Proposée par David Cameron, premier ministre britannique, quelques jours auparavant, l’enquête ciblant les Frères musulmans a abouti, hier mercredi 2 mars, et lors d’une séance tenue au parlement britannique, à la classification dudit groupe radical tunisien, d’Al Mourabitoun (proche d’Al Qaïda Maghreb) et d’Ansar Baït AL Maqdes (Egypte), comme groupes terroristes. Il s’agit d’une « décision devenue nécessaire », selon le ministre de l’Intérieur britannique, James Brokenshire.
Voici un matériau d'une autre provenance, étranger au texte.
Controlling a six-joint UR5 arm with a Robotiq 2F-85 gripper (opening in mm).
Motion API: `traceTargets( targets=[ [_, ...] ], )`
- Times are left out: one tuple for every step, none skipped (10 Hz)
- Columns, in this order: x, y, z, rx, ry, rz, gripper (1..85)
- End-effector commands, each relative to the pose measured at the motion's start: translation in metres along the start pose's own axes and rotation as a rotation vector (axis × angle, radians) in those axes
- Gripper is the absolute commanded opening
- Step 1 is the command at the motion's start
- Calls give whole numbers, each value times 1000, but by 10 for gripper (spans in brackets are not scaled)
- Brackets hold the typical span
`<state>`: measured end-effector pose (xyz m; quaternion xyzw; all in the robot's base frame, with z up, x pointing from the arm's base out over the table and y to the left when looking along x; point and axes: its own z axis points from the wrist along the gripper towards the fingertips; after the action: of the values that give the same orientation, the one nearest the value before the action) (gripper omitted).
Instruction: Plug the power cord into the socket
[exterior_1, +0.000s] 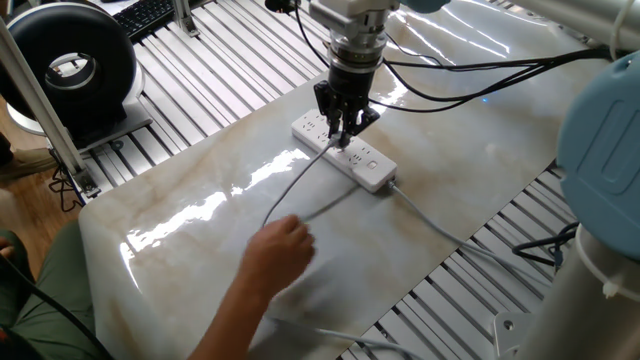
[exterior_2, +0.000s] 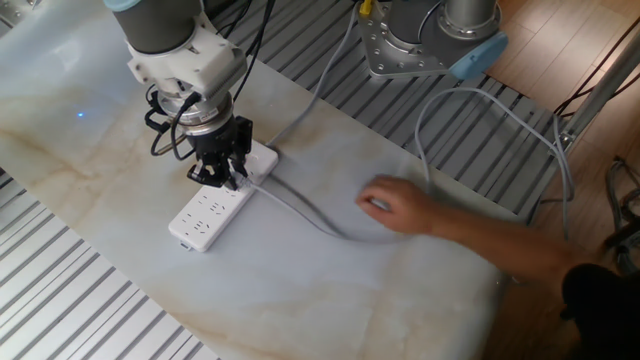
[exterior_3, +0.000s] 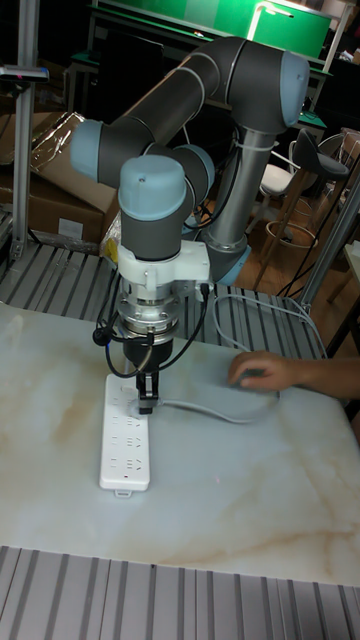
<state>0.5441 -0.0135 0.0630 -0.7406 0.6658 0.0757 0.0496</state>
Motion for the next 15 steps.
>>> traceTargets(
  targets=[
    [-1, -3, -2, 12, -18, -5, 10],
    [0, -3, -1, 14, -20, -8, 10],
    [1, -3, 0, 16, -23, -13, 10],
    [1, -4, 1, 17, -25, -15, 10],
    [0, -5, 2, 20, -31, -12, 10],
    [0, -5, 2, 20, -31, -12, 10],
    [0, -5, 2, 20, -31, -10, 10],
    [1, -5, 3, 21, -30, -12, 10],
    [3, -4, 4, 23, -31, -15, 10],
    [3, -4, 4, 23, -36, -16, 10],
    [3, -4, 5, 23, -37, -15, 10],
    [3, -5, 5, 23, -39, -15, 10],
    [3, -5, 5, 25, -38, -17, 10],
    [3, -5, 5, 23, -37, -17, 10],
    [3, -6, 5, 25, -37, -20, 10]
  ],
)
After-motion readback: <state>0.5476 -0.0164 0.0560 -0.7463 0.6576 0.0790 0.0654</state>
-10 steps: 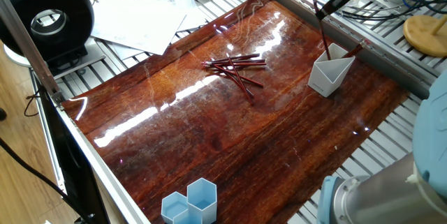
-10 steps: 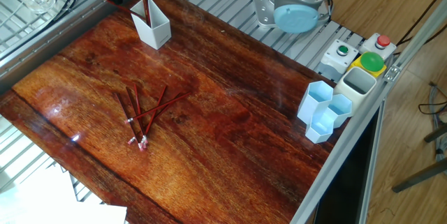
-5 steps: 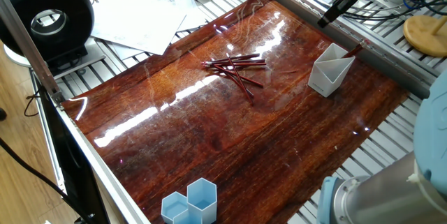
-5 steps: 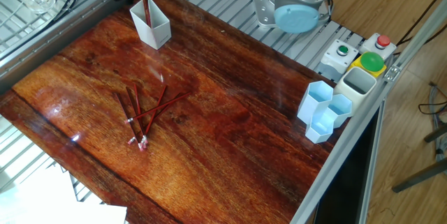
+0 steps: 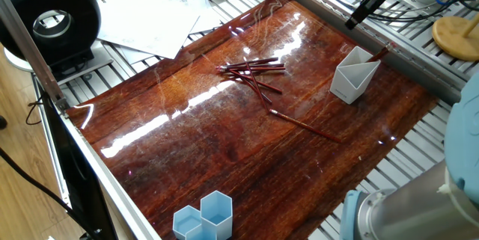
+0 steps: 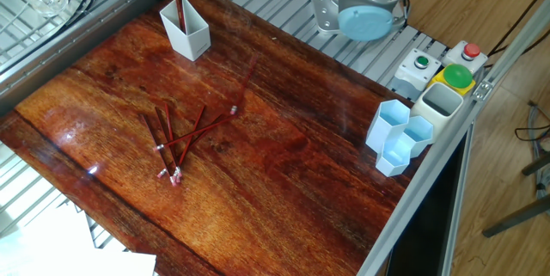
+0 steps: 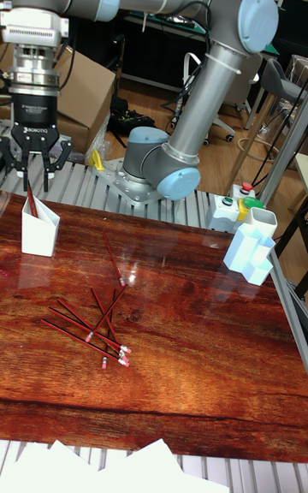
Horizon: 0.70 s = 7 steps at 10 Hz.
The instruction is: Put the pen into the pen holder
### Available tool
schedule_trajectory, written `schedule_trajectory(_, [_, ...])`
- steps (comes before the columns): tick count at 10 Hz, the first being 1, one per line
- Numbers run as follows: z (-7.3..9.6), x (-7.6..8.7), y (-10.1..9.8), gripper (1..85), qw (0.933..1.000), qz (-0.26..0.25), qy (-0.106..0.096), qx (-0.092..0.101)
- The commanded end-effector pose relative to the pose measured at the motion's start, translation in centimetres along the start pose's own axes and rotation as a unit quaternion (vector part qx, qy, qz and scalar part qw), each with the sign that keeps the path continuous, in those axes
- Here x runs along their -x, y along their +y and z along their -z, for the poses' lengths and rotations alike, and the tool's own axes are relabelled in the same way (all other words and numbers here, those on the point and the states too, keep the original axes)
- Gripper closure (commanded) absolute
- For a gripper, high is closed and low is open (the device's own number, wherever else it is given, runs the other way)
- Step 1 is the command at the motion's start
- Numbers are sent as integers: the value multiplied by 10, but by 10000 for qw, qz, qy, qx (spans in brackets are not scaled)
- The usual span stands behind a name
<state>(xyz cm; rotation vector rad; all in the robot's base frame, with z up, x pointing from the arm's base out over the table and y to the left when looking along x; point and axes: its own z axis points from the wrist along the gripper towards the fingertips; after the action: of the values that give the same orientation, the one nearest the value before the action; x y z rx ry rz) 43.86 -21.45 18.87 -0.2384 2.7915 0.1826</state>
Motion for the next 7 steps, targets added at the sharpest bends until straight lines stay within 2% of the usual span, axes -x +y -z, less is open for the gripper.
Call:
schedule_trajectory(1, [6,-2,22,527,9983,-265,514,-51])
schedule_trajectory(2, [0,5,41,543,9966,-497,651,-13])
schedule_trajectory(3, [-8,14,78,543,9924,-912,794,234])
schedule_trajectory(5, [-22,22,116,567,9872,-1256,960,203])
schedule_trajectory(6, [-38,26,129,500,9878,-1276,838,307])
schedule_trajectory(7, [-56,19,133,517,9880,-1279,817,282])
Certains présents ont vu en cela une assurance implicite du gouvernement quant à « l’implication de ces groupes dans des crimes d’une haute gravité ». D’autres ont exhorté le ministre à soumettre aux mêmes restrictions Hizb Ettahrir.
Revenant sur l’interdiction des partis précités, James Brokenshire a précisé : « Cette décision ne sera pas limitée dans le temps et une procédure de levée de l’interdiction n’a pas été prévue ».